MATERIAL FOR THIS TASK
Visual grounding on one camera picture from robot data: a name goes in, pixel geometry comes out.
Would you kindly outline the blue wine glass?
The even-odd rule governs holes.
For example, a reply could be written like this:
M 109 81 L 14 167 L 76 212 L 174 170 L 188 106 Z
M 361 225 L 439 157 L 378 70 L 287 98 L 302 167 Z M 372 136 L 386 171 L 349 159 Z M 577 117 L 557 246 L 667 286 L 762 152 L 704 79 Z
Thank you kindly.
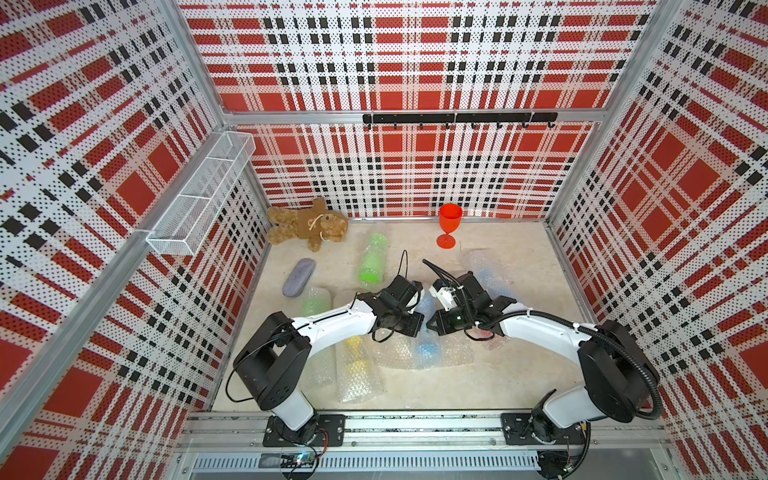
M 422 326 L 416 338 L 413 356 L 414 367 L 417 370 L 435 368 L 440 364 L 441 348 L 439 336 L 427 326 L 436 311 L 435 299 L 428 294 L 425 294 L 416 306 L 416 312 L 424 316 Z

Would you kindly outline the clear bubble wrap sheet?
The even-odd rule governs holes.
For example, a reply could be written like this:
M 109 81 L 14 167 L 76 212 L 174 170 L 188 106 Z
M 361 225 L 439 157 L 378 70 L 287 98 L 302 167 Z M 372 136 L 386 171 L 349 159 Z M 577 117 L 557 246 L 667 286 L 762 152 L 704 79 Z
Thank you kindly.
M 394 334 L 382 343 L 371 341 L 369 348 L 375 362 L 380 367 L 417 370 L 413 360 L 416 338 Z M 462 366 L 474 362 L 474 353 L 468 340 L 453 335 L 439 336 L 439 343 L 441 348 L 440 364 L 430 369 Z

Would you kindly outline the red wine glass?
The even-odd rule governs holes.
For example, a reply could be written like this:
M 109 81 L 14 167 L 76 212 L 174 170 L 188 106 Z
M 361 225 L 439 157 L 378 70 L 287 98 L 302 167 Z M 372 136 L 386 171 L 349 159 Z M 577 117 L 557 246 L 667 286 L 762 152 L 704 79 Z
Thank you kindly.
M 456 239 L 452 234 L 460 226 L 463 218 L 463 209 L 456 204 L 445 204 L 438 212 L 438 221 L 443 234 L 440 235 L 436 243 L 442 249 L 452 249 L 456 245 Z

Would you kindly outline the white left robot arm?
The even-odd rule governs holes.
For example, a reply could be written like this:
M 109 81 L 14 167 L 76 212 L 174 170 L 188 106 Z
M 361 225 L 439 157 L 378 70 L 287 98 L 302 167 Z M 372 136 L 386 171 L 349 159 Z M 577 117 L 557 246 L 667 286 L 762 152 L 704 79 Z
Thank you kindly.
M 396 276 L 378 292 L 363 292 L 348 304 L 309 317 L 278 311 L 267 317 L 233 360 L 240 379 L 285 441 L 308 445 L 321 434 L 319 414 L 298 387 L 307 361 L 321 351 L 380 329 L 416 337 L 424 315 L 416 311 L 423 286 Z

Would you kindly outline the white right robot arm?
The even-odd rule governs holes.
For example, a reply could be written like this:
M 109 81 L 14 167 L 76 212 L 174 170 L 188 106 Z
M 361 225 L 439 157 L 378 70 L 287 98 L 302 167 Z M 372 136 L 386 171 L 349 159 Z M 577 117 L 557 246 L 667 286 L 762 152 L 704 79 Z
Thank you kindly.
M 438 335 L 476 327 L 533 344 L 580 368 L 579 384 L 547 393 L 532 408 L 523 433 L 536 441 L 553 444 L 581 423 L 661 417 L 659 373 L 620 323 L 579 323 L 509 296 L 491 297 L 472 273 L 439 279 L 430 293 L 439 307 L 427 327 Z

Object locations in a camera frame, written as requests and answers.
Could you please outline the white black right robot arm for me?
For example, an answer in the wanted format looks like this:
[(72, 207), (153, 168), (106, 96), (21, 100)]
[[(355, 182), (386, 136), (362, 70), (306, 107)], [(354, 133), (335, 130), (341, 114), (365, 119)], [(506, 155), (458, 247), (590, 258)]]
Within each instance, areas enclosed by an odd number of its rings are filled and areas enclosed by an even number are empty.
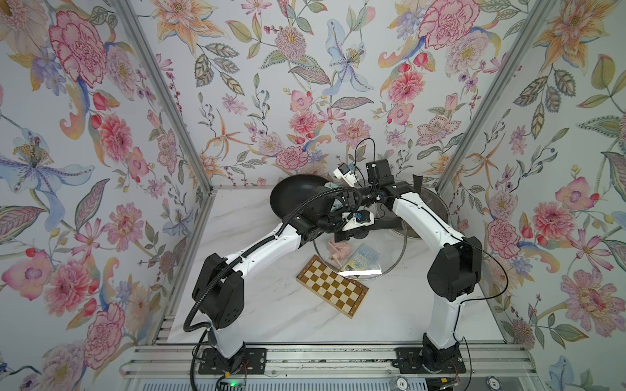
[(414, 184), (398, 182), (386, 160), (366, 165), (367, 186), (360, 189), (361, 208), (347, 215), (347, 222), (334, 234), (337, 242), (365, 238), (370, 231), (410, 226), (436, 252), (427, 272), (435, 295), (430, 326), (422, 337), (419, 363), (432, 372), (461, 356), (461, 337), (456, 330), (461, 306), (469, 301), (481, 278), (482, 244), (451, 228), (425, 203), (420, 194), (421, 178)]

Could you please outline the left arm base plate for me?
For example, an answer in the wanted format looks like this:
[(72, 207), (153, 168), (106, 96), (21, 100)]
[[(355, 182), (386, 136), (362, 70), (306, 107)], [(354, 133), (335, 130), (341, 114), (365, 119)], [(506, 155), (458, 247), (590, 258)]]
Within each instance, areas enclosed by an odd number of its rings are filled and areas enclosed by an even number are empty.
[(242, 347), (231, 358), (221, 355), (213, 348), (204, 349), (200, 356), (197, 373), (200, 375), (224, 375), (227, 372), (243, 375), (263, 375), (267, 365), (267, 349)]

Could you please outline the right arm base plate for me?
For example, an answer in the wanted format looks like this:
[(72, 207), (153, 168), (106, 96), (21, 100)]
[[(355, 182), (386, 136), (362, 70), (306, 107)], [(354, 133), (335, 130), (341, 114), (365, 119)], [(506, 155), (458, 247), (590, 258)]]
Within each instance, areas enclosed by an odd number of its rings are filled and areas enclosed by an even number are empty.
[(436, 350), (426, 347), (405, 347), (395, 349), (392, 366), (401, 374), (466, 374), (467, 369), (458, 344)]

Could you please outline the glass pot lid black handle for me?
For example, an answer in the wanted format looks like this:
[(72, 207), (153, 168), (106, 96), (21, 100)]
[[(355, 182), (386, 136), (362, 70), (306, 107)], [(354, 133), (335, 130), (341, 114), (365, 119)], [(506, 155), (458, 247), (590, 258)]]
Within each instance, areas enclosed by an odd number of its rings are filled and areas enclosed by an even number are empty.
[[(403, 206), (399, 206), (399, 202), (402, 200), (401, 197), (402, 195), (404, 195), (405, 193), (408, 192), (416, 192), (418, 193), (422, 200), (428, 205), (428, 207), (441, 219), (443, 220), (447, 225), (448, 225), (448, 229), (449, 229), (449, 234), (450, 237), (449, 239), (445, 242), (445, 243), (450, 243), (453, 239), (451, 237), (451, 233), (453, 232), (453, 228), (450, 227), (449, 223), (448, 223), (448, 210), (446, 210), (445, 205), (443, 204), (443, 201), (440, 199), (440, 197), (438, 195), (436, 195), (435, 193), (433, 193), (432, 191), (428, 190), (428, 189), (424, 189), (422, 187), (422, 177), (419, 176), (413, 176), (413, 182), (407, 182), (407, 181), (403, 181), (403, 182), (399, 182), (398, 183), (398, 195), (393, 203), (393, 208), (392, 211), (398, 216), (400, 217), (405, 223), (407, 223), (404, 219), (403, 219), (403, 212), (406, 211), (406, 209)], [(427, 242), (427, 244), (430, 247), (435, 247), (438, 248), (441, 244), (439, 245), (432, 245), (429, 244)]]

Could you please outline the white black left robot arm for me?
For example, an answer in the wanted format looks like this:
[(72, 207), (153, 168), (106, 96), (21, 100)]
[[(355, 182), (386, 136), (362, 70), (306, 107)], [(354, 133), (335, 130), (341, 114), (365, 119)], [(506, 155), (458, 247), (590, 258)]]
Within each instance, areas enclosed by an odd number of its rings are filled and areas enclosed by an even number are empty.
[(341, 229), (341, 223), (327, 218), (315, 225), (298, 215), (238, 252), (226, 257), (210, 254), (193, 290), (194, 304), (184, 320), (184, 332), (207, 332), (210, 346), (226, 360), (243, 355), (245, 343), (237, 319), (245, 305), (245, 283), (304, 244)]

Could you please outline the light green cloth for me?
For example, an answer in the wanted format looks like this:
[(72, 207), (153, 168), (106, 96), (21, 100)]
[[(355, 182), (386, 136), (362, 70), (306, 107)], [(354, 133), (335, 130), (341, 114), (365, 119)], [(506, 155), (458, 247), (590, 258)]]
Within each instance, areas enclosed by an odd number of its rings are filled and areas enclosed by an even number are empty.
[[(341, 186), (337, 185), (334, 182), (326, 182), (326, 184), (324, 184), (325, 187), (327, 187), (327, 189), (329, 190), (334, 190), (337, 188), (341, 188)], [(344, 191), (341, 192), (334, 192), (334, 194), (329, 195), (329, 198), (333, 201), (330, 212), (331, 213), (335, 213), (339, 210), (341, 210), (344, 205)]]

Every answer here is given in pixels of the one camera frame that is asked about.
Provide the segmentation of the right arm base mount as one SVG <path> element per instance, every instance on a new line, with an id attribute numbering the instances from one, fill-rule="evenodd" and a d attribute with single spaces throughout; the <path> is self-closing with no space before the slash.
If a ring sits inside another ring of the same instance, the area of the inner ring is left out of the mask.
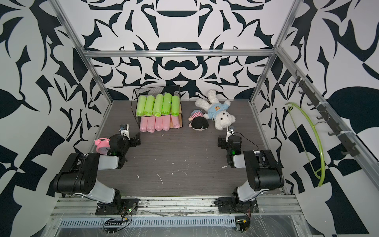
<path id="1" fill-rule="evenodd" d="M 219 197 L 214 204 L 218 207 L 220 213 L 253 214 L 260 212 L 256 200 L 240 201 L 237 193 L 232 193 L 232 196 L 227 198 Z"/>

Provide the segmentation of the pink trash bag roll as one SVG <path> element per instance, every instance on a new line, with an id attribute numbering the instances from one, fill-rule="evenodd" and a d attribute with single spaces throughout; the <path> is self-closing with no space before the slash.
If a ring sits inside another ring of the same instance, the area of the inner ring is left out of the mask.
<path id="1" fill-rule="evenodd" d="M 171 124 L 171 116 L 163 116 L 162 119 L 162 130 L 169 131 L 170 130 L 170 124 Z"/>
<path id="2" fill-rule="evenodd" d="M 156 125 L 156 118 L 154 116 L 148 117 L 147 132 L 154 133 L 155 132 L 155 125 Z"/>
<path id="3" fill-rule="evenodd" d="M 146 132 L 147 131 L 147 126 L 148 126 L 148 117 L 141 117 L 140 118 L 140 127 L 139 127 L 139 130 L 141 132 Z"/>
<path id="4" fill-rule="evenodd" d="M 180 128 L 180 120 L 178 116 L 171 116 L 172 127 L 175 129 Z"/>
<path id="5" fill-rule="evenodd" d="M 161 131 L 162 130 L 162 124 L 163 124 L 163 116 L 156 117 L 155 130 Z"/>

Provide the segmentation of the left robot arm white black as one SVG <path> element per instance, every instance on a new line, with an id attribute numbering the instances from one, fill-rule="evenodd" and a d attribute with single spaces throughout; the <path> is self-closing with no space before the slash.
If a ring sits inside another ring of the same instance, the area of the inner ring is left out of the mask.
<path id="1" fill-rule="evenodd" d="M 128 150 L 141 145 L 141 133 L 132 138 L 115 134 L 110 138 L 97 139 L 94 144 L 96 151 L 93 153 L 71 153 L 68 156 L 53 180 L 54 191 L 120 206 L 119 190 L 101 183 L 97 179 L 98 171 L 121 169 L 127 162 Z"/>

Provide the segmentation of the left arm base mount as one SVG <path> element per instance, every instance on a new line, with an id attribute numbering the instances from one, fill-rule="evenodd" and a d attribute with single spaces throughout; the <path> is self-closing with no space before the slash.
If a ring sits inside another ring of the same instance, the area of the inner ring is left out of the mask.
<path id="1" fill-rule="evenodd" d="M 96 216 L 134 214 L 138 210 L 138 198 L 115 197 L 112 203 L 97 203 Z"/>

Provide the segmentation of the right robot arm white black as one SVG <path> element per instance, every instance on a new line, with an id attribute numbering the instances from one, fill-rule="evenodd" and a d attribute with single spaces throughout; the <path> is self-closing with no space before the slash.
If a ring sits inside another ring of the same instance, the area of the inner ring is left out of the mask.
<path id="1" fill-rule="evenodd" d="M 247 181 L 235 188 L 232 201 L 235 204 L 254 201 L 264 192 L 284 186 L 282 168 L 271 150 L 242 151 L 240 136 L 218 137 L 217 145 L 227 151 L 227 163 L 232 168 L 244 168 Z"/>

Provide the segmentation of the green trash bag roll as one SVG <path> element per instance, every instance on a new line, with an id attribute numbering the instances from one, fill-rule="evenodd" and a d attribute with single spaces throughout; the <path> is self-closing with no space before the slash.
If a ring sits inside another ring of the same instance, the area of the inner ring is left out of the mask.
<path id="1" fill-rule="evenodd" d="M 171 115 L 178 117 L 180 114 L 180 98 L 178 96 L 172 96 L 171 99 Z"/>
<path id="2" fill-rule="evenodd" d="M 157 94 L 155 98 L 154 108 L 153 108 L 153 115 L 155 117 L 162 116 L 162 105 L 163 105 L 163 95 Z"/>
<path id="3" fill-rule="evenodd" d="M 148 95 L 146 99 L 146 103 L 145 103 L 145 108 L 144 108 L 145 116 L 149 117 L 153 115 L 154 103 L 155 103 L 155 97 L 152 95 Z"/>
<path id="4" fill-rule="evenodd" d="M 145 95 L 140 95 L 137 99 L 137 108 L 136 108 L 136 116 L 142 117 L 144 116 L 144 109 L 146 105 L 147 97 Z"/>
<path id="5" fill-rule="evenodd" d="M 163 105 L 162 105 L 162 114 L 164 116 L 170 115 L 171 112 L 171 102 L 172 102 L 172 94 L 165 93 L 163 95 Z"/>

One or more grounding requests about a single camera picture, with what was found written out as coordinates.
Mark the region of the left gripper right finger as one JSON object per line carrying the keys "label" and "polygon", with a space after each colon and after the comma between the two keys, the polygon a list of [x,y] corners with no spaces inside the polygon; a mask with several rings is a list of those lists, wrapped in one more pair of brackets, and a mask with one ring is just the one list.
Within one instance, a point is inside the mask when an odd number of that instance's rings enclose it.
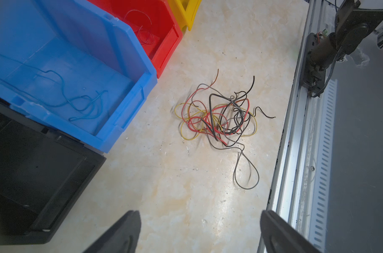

TASK DIRECTIONS
Scan the material above line by line and report how many lines contain the word "that", nothing further.

OUTPUT BELOW
2